_EXERCISE DESCRIPTION:_
Please return each entry in the listing exactly.

/---

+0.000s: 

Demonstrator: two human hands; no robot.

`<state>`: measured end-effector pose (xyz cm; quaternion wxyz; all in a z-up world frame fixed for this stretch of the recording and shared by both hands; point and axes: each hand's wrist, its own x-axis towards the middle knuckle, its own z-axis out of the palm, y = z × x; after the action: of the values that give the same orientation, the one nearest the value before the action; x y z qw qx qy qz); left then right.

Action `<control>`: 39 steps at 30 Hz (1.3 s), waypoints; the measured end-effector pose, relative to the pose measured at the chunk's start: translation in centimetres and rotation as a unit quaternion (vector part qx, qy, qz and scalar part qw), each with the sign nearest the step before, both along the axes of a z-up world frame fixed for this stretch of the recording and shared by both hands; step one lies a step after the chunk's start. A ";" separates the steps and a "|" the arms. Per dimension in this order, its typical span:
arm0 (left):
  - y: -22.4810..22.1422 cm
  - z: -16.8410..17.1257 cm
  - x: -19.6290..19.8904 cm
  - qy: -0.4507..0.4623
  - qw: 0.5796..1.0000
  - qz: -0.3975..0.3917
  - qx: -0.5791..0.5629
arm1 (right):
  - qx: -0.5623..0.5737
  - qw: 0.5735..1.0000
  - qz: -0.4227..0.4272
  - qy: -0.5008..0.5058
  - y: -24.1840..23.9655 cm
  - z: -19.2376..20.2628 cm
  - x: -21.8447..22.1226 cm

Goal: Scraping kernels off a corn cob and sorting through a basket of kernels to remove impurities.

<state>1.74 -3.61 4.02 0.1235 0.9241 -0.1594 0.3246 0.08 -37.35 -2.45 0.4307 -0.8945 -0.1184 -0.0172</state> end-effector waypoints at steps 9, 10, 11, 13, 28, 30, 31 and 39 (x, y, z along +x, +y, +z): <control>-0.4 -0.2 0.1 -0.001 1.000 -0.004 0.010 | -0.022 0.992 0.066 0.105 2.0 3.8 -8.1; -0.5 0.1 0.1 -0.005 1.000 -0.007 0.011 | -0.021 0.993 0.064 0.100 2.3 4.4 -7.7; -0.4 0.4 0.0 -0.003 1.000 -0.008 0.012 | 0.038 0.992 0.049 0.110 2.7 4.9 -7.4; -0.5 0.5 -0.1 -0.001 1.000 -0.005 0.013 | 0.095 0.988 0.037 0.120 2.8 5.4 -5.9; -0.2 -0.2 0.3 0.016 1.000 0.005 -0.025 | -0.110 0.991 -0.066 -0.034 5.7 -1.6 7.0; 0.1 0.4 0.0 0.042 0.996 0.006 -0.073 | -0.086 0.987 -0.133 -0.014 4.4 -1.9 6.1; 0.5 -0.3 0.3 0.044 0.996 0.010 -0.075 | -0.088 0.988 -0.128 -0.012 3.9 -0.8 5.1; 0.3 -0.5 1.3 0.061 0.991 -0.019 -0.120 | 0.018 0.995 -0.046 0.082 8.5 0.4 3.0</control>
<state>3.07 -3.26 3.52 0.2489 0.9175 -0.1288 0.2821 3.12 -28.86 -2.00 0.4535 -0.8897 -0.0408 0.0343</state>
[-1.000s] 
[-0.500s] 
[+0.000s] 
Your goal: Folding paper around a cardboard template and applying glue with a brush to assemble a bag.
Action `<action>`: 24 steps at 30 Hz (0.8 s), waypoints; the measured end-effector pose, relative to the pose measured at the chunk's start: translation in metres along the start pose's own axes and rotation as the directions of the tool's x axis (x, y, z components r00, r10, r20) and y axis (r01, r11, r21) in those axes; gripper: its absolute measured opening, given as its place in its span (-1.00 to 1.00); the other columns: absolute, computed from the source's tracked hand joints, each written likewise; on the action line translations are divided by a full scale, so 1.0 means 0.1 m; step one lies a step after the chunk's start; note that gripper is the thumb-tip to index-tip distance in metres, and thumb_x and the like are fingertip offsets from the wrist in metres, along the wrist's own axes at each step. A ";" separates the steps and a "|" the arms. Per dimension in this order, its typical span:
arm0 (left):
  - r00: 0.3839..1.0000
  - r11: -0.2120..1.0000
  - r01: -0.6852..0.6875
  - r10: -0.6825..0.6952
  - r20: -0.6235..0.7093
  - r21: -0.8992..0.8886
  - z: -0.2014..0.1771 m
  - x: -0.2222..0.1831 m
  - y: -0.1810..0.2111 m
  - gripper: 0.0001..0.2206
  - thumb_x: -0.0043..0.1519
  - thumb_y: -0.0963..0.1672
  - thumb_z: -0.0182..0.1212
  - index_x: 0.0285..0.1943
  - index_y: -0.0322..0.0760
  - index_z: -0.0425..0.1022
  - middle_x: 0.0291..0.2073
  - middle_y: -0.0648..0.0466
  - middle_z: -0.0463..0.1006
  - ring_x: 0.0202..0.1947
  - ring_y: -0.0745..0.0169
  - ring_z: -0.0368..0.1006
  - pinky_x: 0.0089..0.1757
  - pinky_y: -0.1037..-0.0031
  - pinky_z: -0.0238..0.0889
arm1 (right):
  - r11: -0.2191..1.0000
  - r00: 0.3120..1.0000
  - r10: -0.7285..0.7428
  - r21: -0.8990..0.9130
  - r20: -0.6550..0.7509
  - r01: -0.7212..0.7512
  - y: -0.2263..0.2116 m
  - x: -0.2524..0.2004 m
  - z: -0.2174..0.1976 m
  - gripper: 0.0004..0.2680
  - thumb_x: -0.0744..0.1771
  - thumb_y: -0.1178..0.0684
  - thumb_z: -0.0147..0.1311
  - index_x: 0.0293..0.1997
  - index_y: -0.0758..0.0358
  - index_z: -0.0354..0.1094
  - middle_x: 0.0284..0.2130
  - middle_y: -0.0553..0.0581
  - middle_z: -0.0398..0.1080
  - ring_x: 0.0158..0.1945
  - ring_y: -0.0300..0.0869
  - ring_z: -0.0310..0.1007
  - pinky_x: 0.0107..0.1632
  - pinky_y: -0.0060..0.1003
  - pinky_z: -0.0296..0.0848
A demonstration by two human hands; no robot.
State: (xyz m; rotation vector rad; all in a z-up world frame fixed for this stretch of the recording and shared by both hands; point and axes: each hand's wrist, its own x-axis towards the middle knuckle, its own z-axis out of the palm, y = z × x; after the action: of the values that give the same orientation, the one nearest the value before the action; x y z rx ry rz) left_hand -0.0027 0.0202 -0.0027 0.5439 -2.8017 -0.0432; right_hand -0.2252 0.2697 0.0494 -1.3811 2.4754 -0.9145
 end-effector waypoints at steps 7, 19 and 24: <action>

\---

_ANSWER AREA:_
+0.000s: 

Demonstrator: two human hands; no robot.

`<state>`: measured end-effector pose (xyz cm; quaternion wxyz; all in a z-up world frame fixed for this stretch of the recording and shared by both hands; point and axes: each hand's wrist, its own x-axis towards the middle knuckle, its own z-axis out of the palm, y = z × x; after the action: of the values that give the same orientation, the one nearest the value before the action; x y z qw qx qy qz); left then right.

Action `<control>`: 39 steps at 30 Hz (1.3 s), waypoints; the measured end-effector pose, relative to the pose measured at the chunk's start: translation in centimetres and rotation as a unit quaternion (vector part qx, qy, qz and scalar part qw), each with the sign nearest the step before, both along the axes of a z-up world frame fixed for this stretch of the recording and shared by both hands; step one lies a step after the chunk's start. A ";" separates the steps and a "|" the arms. Per dimension in this order, its typical span:
arm0 (left):
  - y: -22.4810..22.1422 cm
  - z: -16.8410..17.1257 cm
  - x: -19.6290..19.8904 cm
  - qy: -0.4507..0.4623
  - qw: 0.5796..1.0000
  - qz: -0.3975..0.3917
  - qx: -0.5791..0.5629
arm1 (right):
  - qx: -0.5623..0.5737
  - qw: 0.5735..1.0000
  - qz: -0.4227..0.4272
  - qy: -0.5008..0.5058
  - y: -24.1840..23.9655 cm
  - z: -19.2376..20.2628 cm
  - x: -21.8447..22.1226 cm

Goal: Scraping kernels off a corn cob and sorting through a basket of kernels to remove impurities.

<state>1.74 -3.61 4.02 0.1235 0.9241 -0.1594 0.3246 0.08 -37.35 -2.45 0.4307 -0.8945 -0.1184 -0.0172</state> end-effector waypoints at steps 9, 10, 11, 13, 28, 30, 31 and 39 (x, y, z along +x, +y, +z): <control>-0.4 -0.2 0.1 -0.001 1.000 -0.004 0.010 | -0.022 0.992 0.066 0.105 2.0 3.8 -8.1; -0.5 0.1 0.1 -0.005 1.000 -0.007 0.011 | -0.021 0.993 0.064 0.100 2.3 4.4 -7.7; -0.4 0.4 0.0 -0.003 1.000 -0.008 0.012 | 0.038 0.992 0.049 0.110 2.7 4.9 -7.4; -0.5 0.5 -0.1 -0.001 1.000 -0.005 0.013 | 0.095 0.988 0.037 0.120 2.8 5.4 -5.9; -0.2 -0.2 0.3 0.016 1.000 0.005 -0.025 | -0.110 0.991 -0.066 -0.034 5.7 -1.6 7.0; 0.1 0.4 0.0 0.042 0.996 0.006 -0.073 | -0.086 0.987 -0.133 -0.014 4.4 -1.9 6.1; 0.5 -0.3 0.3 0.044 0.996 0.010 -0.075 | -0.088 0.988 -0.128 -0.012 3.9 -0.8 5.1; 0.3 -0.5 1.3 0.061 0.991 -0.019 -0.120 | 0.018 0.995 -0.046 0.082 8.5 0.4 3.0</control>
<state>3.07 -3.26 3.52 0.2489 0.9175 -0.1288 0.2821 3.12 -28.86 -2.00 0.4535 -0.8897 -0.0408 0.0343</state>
[-1.000s] 
[-0.500s] 
[+0.000s] 
Your goal: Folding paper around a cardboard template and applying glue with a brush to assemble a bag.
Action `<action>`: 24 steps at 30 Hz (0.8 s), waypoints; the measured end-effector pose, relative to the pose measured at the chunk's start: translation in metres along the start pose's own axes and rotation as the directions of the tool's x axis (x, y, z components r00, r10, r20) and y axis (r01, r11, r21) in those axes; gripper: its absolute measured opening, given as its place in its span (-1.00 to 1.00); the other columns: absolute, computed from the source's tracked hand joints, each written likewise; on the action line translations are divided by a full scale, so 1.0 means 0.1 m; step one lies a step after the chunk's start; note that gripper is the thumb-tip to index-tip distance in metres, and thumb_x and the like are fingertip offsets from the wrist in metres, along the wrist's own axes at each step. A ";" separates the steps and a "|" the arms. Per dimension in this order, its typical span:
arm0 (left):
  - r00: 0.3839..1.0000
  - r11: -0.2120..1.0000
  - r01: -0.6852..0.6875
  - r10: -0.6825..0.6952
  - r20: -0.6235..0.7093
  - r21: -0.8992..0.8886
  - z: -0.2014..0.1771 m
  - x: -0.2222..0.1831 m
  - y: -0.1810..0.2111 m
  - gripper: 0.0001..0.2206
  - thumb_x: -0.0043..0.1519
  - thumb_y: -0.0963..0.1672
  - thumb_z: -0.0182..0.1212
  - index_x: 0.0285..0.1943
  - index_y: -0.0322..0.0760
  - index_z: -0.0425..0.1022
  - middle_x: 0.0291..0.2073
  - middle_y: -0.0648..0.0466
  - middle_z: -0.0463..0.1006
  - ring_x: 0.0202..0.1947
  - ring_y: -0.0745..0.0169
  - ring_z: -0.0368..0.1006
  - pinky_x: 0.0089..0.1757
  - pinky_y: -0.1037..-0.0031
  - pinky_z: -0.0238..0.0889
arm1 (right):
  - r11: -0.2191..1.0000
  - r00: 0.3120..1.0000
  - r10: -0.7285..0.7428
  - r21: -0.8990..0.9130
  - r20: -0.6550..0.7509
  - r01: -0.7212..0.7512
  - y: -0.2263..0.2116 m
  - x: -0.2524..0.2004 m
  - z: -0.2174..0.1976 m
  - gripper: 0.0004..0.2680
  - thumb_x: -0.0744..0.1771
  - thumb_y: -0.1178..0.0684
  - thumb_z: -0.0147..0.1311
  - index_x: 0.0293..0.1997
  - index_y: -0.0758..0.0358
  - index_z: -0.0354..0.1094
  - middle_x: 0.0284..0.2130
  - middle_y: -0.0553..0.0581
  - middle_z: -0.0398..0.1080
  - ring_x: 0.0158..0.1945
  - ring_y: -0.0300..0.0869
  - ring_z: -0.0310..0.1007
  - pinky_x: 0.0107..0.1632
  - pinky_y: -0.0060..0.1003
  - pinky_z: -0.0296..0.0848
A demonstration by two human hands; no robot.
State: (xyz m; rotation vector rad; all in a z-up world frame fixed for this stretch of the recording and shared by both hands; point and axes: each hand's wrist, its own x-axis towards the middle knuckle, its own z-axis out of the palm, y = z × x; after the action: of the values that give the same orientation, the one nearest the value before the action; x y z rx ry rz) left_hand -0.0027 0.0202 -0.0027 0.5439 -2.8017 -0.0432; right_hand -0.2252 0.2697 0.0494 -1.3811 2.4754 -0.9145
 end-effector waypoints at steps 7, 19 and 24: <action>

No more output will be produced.